_Task instructions_
State how many lines of the material below contain the word "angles". Add nothing else.

_Data below_
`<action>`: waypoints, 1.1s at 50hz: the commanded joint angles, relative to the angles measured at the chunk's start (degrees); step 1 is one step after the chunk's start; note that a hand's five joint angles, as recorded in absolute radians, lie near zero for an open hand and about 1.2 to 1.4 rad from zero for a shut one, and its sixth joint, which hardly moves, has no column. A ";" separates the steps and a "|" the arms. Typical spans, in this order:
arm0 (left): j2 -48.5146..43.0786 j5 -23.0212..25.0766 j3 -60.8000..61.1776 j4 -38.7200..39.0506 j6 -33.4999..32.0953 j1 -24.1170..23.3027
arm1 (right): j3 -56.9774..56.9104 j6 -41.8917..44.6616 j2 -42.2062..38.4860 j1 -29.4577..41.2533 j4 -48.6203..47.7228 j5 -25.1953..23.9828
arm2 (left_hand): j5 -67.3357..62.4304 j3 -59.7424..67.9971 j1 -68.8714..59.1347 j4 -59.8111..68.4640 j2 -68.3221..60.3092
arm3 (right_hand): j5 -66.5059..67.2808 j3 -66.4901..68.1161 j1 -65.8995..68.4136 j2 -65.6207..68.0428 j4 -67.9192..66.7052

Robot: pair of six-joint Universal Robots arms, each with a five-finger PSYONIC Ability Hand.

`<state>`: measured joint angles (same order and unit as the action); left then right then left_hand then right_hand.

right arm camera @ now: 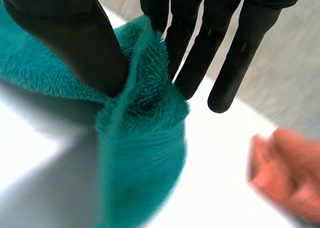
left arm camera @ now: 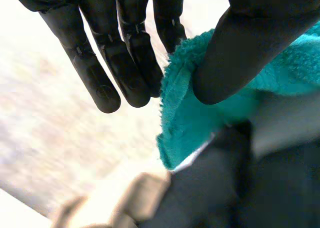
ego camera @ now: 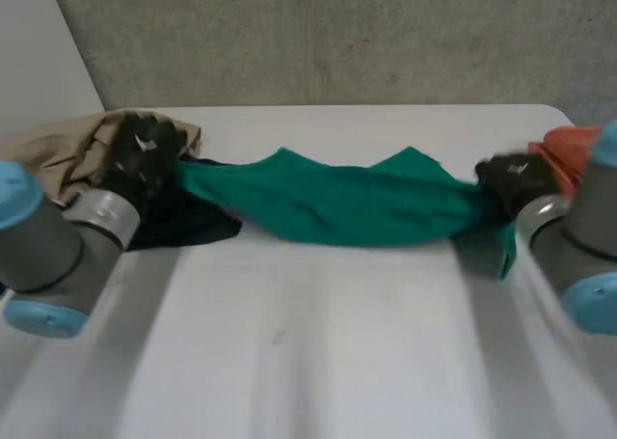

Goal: Fold the laundry.

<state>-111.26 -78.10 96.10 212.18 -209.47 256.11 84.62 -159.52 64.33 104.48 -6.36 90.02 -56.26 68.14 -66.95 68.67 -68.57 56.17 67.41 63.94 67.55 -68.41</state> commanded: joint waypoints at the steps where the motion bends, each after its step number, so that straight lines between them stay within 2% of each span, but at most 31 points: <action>1: 17.29 -1.71 1.63 -7.55 10.57 0.00 | -1.64 7.64 14.85 -4.81 3.89 -3.88 | -13.74 11.86 -13.05 11.33 -11.43 | 13.83 12.59 16.06 12.45 -11.59; 5: 24.41 -1.18 0.58 -12.92 12.94 0.36 | -6.73 8.96 21.09 -7.62 7.93 -6.34 | -13.74 11.86 -13.05 11.33 -11.43 | 13.83 12.59 16.06 12.45 -11.59; 10: 30.04 -1.01 -1.17 -16.70 15.23 0.53 | -14.73 8.27 22.07 -9.56 11.10 -10.38 | -13.74 11.86 -13.05 11.33 -11.43 | 13.83 12.59 16.06 12.45 -11.59; 14: 29.35 -0.57 -0.57 -17.93 15.76 -0.52 | -21.05 7.21 14.54 -8.68 10.76 -14.33 | -13.74 11.86 -13.05 11.33 -11.43 | 13.83 12.59 16.06 12.45 -11.59; 17: 27.68 -0.83 0.40 -18.46 15.67 -1.49 | -24.22 7.12 9.17 -6.49 9.18 -14.43 | -13.74 11.86 -13.05 11.33 -11.43 | 13.83 12.59 16.06 12.45 -11.59; 22: 23.29 -1.44 3.39 -18.64 14.88 -3.68 | -29.93 7.03 -4.52 -3.06 0.50 -13.90 | -13.74 11.86 -13.05 11.33 -11.43 | 13.83 12.59 16.06 12.45 -11.59; 29: 18.63 -3.46 6.29 -18.47 14.44 -7.02 | -30.83 5.36 -18.61 0.28 -12.61 -15.04 | -13.74 11.86 -13.05 11.33 -11.43 | 13.83 12.59 16.06 12.45 -11.59; 32: 17.13 -5.04 6.47 -18.73 14.44 -7.90 | -31.18 5.54 -24.24 1.69 -17.45 -15.05 | -13.74 11.86 -13.05 11.33 -11.43 | -39.18 -40.43 -36.95 -40.56 41.42; 33: 16.96 -5.48 6.47 -18.82 14.44 -7.99 | -31.26 5.80 -25.21 1.87 -18.24 -14.87 | -13.74 11.86 -13.05 11.33 -11.43 | -52.83 -54.08 -50.60 -54.21 55.07; 34: 16.78 -6.18 6.47 -19.17 14.44 -8.08 | -31.79 6.41 -26.26 2.04 -19.47 -13.91 | -13.74 11.86 -13.05 11.33 -11.43 | -56.17 -57.41 -53.94 -57.55 58.41; 37: 16.87 -6.81 6.47 -19.87 14.44 -7.99 | -32.06 7.82 -25.75 2.04 -19.75 -10.84 | -13.74 11.86 -13.05 11.33 -11.43 | -56.17 -57.41 -53.94 -57.55 58.41; 42: 18.27 -6.98 5.77 -21.01 14.62 -7.64 | -28.12 6.77 -16.81 1.34 -15.90 -1.09 | -13.74 11.86 -13.05 11.33 -11.43 | -56.17 -57.41 -53.94 -57.55 58.41; 44: 18.97 -6.90 5.42 -21.10 14.62 -7.55 | -25.65 6.33 -13.28 0.82 -12.47 -0.02 | -13.74 11.86 -13.05 11.33 -11.43 | -56.17 -57.41 -53.94 -57.55 58.41; 45: 19.59 -6.72 5.15 -21.45 14.79 -7.55 | -23.03 6.33 -9.78 0.46 -8.01 -0.54 | -13.74 11.86 -13.05 11.33 -11.43 | -56.17 -57.41 -53.94 -57.55 58.41; 47: 20.55 -6.37 4.63 -21.89 14.79 -7.64 | -20.47 6.77 -7.04 0.11 -3.07 -1.50 | -13.74 11.86 -13.05 11.33 -11.43 | -56.17 -57.41 -53.94 -57.55 58.41; 51: 21.70 -6.02 3.57 -22.16 14.79 -7.82 | -12.49 7.38 -0.89 -0.85 13.33 -4.40 | -13.74 11.86 -13.05 11.33 -11.43 | -54.85 -56.09 -52.62 -56.23 57.09; 55: 22.14 -5.93 2.69 -22.24 14.79 -7.99 | -4.49 7.56 2.19 -2.52 21.55 -6.60 | -13.74 11.86 -13.05 11.33 -11.43 | -52.64 -53.88 -50.41 -54.01 54.88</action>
<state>-90.16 -84.40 100.22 190.13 -194.68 248.41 68.62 -152.43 60.69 104.04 -0.44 87.33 -56.26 68.35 -66.95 68.70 -68.64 2.84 11.96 12.90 11.98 -12.13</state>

_Result_
2